**WHAT TO DO**
Restate word for word the lines of the entries below, starting with the line that holds "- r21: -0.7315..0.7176" and ending with the line that holds "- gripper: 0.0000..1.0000", and no others.

(Records drawn from a dataset)
===============

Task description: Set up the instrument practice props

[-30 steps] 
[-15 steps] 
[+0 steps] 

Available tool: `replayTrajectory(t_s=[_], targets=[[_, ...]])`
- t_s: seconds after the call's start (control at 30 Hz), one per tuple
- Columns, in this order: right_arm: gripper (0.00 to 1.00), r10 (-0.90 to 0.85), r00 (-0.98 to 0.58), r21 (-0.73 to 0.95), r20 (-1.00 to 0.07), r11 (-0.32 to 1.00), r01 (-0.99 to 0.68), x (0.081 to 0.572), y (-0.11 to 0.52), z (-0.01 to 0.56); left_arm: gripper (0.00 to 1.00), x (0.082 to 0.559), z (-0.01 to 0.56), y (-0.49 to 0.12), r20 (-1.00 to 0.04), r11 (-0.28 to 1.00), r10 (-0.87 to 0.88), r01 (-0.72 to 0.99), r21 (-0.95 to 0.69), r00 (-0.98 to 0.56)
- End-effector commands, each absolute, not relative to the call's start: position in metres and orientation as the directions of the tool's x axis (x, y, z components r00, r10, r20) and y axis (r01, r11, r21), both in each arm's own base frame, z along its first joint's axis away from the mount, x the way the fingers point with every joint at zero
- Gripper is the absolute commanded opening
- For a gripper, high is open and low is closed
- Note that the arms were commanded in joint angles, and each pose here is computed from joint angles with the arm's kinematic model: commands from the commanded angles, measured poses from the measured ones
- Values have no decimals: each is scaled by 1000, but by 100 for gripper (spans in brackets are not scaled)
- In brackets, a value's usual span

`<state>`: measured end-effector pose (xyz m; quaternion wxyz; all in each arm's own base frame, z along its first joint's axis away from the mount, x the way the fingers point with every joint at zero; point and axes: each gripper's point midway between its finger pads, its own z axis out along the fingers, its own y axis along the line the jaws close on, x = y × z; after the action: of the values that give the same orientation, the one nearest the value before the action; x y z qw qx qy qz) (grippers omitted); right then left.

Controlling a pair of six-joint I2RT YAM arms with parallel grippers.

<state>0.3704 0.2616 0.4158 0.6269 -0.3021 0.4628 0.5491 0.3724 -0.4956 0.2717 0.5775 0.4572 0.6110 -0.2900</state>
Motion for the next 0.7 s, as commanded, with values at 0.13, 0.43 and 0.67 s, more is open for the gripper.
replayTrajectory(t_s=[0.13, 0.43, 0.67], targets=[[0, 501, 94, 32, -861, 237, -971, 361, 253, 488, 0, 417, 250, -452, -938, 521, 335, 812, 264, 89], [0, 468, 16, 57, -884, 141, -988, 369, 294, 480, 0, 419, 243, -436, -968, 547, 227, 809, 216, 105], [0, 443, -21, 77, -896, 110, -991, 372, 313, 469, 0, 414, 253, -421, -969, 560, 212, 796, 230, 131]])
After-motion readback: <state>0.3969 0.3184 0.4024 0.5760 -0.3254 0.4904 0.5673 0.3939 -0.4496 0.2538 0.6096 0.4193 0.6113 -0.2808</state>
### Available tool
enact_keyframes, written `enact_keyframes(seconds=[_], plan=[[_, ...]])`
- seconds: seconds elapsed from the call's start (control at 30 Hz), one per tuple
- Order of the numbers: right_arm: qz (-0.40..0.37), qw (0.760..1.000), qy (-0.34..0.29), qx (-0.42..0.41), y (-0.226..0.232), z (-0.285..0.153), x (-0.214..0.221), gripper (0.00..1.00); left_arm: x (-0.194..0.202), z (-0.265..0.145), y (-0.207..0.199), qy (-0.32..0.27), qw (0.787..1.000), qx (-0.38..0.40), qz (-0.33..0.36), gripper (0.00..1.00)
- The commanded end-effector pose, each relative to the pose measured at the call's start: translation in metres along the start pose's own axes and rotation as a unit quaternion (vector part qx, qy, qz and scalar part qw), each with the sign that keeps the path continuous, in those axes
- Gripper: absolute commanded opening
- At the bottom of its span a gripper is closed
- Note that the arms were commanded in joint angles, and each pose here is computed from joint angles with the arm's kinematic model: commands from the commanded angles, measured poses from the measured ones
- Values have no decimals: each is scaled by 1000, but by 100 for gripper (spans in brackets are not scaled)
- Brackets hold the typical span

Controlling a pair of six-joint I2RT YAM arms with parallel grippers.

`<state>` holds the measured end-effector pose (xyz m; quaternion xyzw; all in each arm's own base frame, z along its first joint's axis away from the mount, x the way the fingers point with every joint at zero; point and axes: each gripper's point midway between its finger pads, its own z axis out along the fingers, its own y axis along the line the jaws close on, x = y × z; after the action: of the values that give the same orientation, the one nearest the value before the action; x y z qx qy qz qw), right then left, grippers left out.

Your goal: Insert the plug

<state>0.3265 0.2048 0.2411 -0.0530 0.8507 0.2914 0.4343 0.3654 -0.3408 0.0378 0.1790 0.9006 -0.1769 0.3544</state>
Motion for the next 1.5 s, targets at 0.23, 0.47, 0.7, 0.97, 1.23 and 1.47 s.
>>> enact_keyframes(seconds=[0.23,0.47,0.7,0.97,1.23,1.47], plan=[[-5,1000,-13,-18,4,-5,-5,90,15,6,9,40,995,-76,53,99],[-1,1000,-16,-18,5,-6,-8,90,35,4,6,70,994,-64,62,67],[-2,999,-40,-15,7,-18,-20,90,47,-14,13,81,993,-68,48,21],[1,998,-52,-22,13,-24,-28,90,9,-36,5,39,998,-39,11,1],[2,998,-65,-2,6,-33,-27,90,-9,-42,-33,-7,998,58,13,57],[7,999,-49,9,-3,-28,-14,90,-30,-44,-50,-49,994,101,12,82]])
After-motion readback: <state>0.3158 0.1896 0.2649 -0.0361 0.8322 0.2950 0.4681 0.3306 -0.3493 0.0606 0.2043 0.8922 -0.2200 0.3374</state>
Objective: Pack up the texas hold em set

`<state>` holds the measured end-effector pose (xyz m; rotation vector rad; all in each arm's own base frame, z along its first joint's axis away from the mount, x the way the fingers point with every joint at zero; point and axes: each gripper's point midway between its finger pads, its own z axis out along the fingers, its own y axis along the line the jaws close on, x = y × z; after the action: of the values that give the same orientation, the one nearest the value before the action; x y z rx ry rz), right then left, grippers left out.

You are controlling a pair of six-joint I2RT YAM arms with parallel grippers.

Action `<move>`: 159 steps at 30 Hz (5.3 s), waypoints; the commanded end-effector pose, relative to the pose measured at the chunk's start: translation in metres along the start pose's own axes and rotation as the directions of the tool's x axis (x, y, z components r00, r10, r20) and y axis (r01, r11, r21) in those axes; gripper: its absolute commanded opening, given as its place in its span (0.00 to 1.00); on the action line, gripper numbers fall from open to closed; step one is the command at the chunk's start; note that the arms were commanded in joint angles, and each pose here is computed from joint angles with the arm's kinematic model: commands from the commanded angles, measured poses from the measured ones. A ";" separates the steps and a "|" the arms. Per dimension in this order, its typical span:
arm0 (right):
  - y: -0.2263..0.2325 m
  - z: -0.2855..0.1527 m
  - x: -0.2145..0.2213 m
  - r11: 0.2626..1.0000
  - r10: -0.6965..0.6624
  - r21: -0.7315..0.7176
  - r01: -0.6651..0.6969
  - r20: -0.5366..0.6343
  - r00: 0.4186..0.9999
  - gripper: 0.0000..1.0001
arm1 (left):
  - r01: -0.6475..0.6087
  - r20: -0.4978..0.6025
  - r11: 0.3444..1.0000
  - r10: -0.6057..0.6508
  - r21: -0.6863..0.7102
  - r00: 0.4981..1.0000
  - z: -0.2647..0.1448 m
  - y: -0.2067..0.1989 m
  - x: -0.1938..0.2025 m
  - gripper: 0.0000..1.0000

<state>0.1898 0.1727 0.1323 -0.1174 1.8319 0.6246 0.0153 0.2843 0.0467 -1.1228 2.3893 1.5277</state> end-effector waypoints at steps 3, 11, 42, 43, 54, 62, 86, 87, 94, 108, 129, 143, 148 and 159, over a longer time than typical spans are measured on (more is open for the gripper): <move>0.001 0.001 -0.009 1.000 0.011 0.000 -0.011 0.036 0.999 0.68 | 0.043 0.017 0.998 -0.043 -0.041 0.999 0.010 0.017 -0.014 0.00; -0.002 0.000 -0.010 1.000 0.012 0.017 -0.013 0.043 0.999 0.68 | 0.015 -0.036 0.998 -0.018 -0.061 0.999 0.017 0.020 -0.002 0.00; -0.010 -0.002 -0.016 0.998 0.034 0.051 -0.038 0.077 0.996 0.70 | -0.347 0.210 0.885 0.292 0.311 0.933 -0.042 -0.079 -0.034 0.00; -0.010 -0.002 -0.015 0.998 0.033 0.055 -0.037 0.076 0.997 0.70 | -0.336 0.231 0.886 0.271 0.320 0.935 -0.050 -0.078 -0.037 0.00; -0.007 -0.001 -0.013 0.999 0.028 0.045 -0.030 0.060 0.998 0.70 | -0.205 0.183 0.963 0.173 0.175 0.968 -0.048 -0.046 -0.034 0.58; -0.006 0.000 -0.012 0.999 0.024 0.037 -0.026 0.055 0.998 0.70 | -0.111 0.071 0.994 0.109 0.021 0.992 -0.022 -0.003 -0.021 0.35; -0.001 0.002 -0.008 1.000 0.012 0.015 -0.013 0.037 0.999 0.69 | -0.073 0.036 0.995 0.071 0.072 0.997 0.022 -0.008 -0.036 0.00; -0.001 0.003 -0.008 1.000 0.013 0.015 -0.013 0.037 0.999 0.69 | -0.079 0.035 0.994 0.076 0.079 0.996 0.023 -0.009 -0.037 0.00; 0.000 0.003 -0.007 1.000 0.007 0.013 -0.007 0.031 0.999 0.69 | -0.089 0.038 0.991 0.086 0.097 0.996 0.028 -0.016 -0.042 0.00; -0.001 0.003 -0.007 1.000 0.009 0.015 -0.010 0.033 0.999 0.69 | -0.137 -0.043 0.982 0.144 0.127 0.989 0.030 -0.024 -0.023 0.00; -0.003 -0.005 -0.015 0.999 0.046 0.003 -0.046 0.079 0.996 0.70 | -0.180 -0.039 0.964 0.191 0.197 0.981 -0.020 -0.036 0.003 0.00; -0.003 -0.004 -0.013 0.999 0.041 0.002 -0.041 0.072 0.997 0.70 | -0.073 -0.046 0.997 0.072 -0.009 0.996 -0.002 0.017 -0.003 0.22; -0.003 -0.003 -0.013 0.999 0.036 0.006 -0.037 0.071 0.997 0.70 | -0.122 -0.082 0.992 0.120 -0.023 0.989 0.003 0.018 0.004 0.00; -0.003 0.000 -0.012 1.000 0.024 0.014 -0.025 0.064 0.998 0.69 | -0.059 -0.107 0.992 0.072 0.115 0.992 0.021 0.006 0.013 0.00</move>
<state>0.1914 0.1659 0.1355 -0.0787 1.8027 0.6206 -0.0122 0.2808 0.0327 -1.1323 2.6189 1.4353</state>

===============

**EXERCISE RESULT**
  - r21: -0.7315..0.7176
  - r01: -0.6651..0.6969
  - r20: -0.5366..0.6343
  - r00: 0.4186..0.9999
  - gripper: 0.0000..1.0001
arm1 (left):
  - r01: -0.6475..0.6087
  - r20: -0.4978..0.6025
  - r11: 0.3444..1.0000
  - r10: -0.6057..0.6508
  - r21: -0.6863..0.7102
  - r00: 0.4981..1.0000
  - z: -0.2647..0.1448 m
  - y: -0.2067..0.1989 m
  - x: -0.1938..0.2025 m
  - gripper: 0.0000..1.0000

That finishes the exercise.